La Commissione Ue aveva aperto una procedura d'infrazione contro l'Italia, dopo che alcuni "operatori economici italiani" avevano denunciato importanti e sistematici ritardi nel saldo dei pagamenti dovuti da parte della Pa. Nello specifico, l'esecutivo Ue ha proposto un ricorso per inadempimento davanti ai giudici comunitari. Nella sentenza pronunciata oggi, 28 gennaio 2020, la Corte ha riconosciuto una violazione da parte di Roma, che non avrebbe garantito il rispetto dei tempi stabiliti dalla direttiva 2011/7/Ue sui pagamenti nelle transazioni commerciali.

L'Italia, da parte sua, si è difesa affermando che secondo la direttiva uno Stato membro è unicamente tenuto a garantire termini di pagamenti basati sulla normativa europea e a tutelare, in caso di ritardi, il diritto del creditore al risarcimento e agli interessi di mora. Ma non sarebbe, sempre secondo quanto sostenuto da Roma, tenuto a imporre l'effettiva osservanza delle tempistiche alla Pa. Inoltre, l'Italia ha sottolineato che le transazioni della Pa non possono comportare responsabilità da parte dello Stato. Entrambi questi argomenti, tuttavia, non sono stati accolti dalla Corte, secondo la quale invece la direttiva "impone agli Stati membri di assicurare il rispetto effettivo, da parte delle loro pubbliche amministrazioni, dei termini di pagamento da esso previsti".

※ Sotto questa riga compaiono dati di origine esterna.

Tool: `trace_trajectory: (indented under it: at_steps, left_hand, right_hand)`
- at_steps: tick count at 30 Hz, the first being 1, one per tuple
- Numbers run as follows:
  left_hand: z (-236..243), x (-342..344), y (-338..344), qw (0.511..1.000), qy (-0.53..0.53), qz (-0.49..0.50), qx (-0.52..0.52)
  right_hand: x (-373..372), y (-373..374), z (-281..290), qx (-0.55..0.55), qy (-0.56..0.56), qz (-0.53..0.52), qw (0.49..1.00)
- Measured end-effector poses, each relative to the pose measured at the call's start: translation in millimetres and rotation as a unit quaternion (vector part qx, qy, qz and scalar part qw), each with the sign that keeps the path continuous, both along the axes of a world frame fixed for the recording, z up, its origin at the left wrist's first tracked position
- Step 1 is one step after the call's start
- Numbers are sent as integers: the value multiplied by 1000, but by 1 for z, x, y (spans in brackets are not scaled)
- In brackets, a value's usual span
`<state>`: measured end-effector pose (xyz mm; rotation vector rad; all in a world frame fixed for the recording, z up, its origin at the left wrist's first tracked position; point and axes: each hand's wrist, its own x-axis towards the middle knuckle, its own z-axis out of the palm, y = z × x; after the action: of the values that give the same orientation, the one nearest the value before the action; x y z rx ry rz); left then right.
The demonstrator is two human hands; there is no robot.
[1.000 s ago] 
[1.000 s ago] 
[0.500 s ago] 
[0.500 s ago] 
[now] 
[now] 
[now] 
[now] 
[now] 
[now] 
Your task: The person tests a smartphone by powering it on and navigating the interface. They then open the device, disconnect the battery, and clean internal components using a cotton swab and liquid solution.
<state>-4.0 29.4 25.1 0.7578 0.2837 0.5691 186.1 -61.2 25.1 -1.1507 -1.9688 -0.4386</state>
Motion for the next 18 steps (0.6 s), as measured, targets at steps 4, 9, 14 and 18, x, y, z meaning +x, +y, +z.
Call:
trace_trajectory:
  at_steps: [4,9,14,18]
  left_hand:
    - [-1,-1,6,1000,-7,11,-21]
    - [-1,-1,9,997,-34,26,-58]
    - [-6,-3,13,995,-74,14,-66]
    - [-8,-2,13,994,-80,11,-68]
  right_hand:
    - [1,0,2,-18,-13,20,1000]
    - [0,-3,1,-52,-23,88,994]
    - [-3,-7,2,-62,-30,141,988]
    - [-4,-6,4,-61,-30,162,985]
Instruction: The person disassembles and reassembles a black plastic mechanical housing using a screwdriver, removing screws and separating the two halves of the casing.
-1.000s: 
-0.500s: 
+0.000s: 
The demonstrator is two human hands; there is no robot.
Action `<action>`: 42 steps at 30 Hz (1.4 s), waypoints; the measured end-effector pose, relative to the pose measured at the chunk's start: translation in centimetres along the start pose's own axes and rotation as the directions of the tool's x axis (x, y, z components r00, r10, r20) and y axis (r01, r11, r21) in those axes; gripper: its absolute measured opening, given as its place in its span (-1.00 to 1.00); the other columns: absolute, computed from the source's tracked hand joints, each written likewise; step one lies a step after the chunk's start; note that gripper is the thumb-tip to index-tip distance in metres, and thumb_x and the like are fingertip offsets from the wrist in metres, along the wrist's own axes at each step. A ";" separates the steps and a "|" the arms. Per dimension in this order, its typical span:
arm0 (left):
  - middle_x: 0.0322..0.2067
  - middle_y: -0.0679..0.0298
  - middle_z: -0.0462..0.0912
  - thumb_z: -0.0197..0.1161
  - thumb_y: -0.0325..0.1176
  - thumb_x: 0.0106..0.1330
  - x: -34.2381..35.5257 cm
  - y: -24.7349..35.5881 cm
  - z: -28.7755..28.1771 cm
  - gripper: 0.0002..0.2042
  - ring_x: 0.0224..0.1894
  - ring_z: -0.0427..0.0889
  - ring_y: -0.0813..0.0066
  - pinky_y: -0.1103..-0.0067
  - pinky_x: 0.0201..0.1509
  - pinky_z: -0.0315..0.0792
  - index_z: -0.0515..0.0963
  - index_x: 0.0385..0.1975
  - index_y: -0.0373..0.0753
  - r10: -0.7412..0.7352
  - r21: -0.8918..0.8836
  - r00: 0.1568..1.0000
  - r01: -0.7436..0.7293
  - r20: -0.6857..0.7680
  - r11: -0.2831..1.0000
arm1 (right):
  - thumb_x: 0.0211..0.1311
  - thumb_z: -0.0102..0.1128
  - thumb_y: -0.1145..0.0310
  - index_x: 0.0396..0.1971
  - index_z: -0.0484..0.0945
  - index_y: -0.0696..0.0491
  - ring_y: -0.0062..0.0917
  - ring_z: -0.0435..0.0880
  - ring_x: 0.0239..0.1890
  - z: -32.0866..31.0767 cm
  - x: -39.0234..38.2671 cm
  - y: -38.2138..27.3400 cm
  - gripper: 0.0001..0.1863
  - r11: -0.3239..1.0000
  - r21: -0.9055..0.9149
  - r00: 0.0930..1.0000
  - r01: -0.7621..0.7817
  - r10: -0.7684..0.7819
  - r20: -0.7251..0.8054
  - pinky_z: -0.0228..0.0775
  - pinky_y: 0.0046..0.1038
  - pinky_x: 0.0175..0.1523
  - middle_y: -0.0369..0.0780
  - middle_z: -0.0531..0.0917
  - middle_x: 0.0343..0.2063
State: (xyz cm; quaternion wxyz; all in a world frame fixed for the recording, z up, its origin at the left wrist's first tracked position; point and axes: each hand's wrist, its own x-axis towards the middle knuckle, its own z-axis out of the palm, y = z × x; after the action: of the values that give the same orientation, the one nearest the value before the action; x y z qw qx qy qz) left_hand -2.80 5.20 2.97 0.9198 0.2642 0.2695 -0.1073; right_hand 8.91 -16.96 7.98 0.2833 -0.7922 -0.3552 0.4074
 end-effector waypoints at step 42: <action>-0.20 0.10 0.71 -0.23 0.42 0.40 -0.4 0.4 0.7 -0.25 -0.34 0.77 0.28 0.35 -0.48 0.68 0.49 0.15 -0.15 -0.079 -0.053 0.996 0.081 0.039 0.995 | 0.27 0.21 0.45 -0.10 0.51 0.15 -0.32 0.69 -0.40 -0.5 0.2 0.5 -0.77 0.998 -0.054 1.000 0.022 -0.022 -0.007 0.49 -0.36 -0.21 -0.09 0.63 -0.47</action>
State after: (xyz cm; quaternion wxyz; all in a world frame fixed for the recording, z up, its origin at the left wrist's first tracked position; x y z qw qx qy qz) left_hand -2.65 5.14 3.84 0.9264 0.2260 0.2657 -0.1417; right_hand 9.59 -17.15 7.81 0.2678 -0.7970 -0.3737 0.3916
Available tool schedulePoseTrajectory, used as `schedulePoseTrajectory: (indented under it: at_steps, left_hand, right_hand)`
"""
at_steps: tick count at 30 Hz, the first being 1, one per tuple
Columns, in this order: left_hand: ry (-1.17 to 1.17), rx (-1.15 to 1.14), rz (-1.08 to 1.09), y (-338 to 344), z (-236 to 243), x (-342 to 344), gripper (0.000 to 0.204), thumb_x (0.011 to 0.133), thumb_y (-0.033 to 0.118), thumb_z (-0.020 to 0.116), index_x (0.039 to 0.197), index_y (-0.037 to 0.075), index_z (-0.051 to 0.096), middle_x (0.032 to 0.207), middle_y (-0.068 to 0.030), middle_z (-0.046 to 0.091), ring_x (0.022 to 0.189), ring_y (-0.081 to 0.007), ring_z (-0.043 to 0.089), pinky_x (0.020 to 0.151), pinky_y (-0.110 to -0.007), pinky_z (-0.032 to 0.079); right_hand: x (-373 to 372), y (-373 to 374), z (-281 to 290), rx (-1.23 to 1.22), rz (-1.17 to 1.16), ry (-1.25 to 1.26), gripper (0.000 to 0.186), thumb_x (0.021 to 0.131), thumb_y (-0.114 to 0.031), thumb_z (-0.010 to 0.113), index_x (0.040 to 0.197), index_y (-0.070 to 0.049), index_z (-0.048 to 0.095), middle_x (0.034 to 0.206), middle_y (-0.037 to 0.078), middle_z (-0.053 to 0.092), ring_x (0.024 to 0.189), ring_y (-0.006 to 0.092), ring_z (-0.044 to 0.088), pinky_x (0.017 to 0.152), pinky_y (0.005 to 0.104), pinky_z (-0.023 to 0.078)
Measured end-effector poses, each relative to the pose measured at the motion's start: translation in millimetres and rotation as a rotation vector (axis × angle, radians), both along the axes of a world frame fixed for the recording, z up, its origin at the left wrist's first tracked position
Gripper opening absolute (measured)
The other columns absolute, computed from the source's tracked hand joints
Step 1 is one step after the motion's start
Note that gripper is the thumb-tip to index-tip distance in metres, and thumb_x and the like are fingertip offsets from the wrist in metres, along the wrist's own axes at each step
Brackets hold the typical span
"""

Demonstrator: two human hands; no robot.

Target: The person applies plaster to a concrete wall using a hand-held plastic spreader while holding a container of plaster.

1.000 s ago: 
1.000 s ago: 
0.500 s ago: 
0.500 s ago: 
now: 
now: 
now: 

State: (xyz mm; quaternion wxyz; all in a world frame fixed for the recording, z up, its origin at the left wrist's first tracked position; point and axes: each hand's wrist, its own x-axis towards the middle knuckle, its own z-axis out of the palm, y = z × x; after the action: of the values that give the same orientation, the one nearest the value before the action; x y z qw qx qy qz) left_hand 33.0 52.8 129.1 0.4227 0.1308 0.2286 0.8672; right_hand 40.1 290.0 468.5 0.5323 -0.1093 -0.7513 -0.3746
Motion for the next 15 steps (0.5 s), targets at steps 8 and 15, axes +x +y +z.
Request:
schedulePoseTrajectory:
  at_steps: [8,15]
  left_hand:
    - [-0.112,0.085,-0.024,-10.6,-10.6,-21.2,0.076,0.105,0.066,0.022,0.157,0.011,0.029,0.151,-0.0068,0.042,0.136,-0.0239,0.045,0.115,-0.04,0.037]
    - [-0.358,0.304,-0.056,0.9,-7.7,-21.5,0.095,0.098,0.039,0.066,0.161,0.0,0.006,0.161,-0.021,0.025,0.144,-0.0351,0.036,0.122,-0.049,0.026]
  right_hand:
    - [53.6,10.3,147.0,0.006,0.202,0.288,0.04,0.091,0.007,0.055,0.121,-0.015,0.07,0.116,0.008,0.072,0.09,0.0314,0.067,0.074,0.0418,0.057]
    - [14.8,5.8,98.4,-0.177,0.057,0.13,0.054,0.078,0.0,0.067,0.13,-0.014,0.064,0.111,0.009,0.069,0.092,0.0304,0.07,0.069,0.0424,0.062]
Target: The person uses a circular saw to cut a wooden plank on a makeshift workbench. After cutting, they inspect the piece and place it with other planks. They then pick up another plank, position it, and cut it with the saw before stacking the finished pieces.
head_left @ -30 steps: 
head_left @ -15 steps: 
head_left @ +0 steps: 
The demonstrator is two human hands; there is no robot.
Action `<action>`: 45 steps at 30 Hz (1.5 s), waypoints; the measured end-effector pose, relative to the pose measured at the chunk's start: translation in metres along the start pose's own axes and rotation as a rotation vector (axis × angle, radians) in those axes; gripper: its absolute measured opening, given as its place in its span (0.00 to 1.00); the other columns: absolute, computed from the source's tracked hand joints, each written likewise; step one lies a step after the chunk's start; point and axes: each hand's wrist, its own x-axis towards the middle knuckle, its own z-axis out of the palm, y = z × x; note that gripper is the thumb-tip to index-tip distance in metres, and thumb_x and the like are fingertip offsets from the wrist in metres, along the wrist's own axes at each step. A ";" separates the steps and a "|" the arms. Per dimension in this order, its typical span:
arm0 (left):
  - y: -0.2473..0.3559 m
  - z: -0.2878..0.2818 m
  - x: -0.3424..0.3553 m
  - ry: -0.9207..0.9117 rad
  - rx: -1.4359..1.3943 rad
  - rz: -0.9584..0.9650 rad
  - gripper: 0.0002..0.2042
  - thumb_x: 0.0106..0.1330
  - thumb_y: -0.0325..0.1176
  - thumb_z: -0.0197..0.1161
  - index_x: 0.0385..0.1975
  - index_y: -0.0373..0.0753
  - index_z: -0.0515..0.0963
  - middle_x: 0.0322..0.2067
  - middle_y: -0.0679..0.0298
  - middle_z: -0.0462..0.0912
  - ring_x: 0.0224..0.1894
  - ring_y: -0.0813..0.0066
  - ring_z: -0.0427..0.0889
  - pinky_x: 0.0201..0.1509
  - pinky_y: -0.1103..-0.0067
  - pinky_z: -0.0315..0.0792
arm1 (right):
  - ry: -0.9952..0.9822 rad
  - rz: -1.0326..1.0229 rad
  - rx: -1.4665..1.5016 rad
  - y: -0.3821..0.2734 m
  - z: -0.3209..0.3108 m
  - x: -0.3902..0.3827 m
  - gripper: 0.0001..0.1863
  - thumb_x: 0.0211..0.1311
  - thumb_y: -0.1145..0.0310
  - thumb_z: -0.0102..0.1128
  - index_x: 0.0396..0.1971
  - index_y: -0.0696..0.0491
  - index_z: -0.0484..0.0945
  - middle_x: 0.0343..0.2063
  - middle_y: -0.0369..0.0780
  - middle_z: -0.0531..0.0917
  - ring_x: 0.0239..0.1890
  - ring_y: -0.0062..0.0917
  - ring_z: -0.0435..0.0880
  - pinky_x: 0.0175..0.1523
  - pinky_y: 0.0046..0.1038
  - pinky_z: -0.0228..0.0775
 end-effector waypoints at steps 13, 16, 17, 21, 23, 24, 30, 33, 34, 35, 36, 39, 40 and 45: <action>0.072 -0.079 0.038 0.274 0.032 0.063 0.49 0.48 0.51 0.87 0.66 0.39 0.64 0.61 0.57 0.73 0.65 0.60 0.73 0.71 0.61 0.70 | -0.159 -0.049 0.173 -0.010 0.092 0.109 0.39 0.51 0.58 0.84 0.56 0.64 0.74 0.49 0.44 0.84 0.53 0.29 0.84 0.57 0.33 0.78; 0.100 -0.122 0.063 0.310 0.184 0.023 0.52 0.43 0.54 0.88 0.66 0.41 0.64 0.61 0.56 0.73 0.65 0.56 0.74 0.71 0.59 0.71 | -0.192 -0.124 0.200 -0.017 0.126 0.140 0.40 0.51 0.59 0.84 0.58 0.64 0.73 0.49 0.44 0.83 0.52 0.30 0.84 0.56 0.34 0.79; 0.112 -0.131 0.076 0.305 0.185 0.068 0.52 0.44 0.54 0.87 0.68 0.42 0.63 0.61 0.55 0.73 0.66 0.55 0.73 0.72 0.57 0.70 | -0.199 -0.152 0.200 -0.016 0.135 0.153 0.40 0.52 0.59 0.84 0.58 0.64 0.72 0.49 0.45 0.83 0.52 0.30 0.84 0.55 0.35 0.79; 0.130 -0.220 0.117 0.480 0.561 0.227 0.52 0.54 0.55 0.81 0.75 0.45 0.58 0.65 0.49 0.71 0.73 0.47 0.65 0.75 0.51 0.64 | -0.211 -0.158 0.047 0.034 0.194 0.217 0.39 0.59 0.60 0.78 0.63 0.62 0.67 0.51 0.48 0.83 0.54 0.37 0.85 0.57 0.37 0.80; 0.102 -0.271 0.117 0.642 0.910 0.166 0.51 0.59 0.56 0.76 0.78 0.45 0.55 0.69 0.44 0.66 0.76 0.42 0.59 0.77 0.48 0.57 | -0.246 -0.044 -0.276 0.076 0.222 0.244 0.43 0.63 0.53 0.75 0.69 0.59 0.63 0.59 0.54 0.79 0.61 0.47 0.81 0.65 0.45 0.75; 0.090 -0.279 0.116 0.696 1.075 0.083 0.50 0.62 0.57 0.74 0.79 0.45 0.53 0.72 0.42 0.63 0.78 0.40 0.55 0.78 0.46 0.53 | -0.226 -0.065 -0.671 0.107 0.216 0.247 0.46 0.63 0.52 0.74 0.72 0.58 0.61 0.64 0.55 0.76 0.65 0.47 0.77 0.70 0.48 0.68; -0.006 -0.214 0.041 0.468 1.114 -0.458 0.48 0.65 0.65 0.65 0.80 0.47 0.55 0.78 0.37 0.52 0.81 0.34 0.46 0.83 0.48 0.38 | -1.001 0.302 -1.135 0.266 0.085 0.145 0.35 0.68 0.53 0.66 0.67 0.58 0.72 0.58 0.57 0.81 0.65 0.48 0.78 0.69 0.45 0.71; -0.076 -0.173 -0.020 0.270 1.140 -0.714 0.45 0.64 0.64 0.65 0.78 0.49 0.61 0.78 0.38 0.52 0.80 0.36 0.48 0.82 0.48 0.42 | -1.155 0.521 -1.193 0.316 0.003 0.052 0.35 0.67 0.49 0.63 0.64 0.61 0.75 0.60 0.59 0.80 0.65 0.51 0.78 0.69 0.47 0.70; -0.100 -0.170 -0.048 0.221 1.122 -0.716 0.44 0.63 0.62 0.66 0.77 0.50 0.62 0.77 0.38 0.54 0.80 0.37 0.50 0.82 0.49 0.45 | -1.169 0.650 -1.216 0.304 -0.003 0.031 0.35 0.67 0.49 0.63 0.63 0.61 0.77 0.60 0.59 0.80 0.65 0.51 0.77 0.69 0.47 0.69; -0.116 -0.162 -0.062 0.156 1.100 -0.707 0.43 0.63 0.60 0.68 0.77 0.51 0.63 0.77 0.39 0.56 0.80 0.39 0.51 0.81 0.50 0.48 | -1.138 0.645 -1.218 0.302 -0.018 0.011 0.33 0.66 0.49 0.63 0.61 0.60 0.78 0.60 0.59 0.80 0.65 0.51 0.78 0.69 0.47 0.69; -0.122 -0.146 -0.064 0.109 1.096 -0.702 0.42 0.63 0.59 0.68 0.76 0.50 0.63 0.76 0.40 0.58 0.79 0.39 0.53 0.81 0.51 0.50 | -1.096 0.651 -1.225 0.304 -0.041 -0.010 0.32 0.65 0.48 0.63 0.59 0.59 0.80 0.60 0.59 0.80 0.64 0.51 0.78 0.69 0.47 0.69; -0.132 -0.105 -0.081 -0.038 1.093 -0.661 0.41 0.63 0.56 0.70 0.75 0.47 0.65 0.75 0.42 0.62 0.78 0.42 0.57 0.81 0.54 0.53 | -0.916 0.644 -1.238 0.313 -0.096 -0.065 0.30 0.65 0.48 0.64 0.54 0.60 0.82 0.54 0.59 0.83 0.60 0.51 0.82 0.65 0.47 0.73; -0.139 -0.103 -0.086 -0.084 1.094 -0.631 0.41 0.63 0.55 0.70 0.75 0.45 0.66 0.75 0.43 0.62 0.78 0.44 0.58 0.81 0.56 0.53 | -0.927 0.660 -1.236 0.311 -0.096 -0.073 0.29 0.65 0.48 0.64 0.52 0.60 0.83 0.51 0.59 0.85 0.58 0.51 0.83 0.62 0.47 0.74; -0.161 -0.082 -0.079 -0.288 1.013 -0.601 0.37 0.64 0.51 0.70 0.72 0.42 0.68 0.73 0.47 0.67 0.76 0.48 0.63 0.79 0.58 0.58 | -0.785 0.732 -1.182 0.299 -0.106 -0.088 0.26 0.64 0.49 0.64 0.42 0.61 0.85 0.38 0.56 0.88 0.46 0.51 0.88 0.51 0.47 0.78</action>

Non solo: "in considerazione dell'elevato volume di transazioni commerciali in cui le pubbliche amministrazioni sono debitrici di imprese, nonché dei costi e delle difficoltà generate per queste ultime da ritardi di pagamento da parte di tali amministrazioni, il legislatore dell'Unione ha inteso imporre agli Stati membri obblighi rafforzati per quanto riguarda le transazioni tra imprese e pubbliche amministrazioni". La Corte ha anche riconosciuto che la specifica situazione italiana stia effettivamente migliorando negli ultimi anni, ma comunque "è venuta meno agli obblighi ad essa incombenti in forza del diritto dell'Unione". Ora l'Italia è tenuta a "conformarsi alla sentenza senza indugio". In caso contrario, la Commissione può procedere proponendo un ulteriore ricorso e chiedendo di imporre delle sanzioni pecuniarie su Roma.